### EXERCISE PROMPT
Transcribe verbatim the span of lines that opens with the line containing "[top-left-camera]" and closes with the last line of the data below.

### DATA SEGMENT
────────────────
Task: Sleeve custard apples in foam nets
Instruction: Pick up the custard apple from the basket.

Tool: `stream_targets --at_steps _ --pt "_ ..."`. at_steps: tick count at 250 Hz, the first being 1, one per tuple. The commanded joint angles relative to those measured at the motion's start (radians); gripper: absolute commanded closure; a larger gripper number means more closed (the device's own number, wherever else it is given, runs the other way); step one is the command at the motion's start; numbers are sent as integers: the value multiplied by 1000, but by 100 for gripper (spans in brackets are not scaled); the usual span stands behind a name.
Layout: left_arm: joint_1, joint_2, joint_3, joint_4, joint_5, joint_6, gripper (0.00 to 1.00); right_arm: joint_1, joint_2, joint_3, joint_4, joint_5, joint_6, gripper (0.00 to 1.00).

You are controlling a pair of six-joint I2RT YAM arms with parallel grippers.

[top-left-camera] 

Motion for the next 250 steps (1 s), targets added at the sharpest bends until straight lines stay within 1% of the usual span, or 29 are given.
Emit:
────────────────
### RESPONSE BOX
[top-left-camera] 

Motion for the next 250 steps (1 s), targets added at the sharpest bends until straight lines stay within 1% of the usual span, or 29 are given.
Emit:

No more output is required.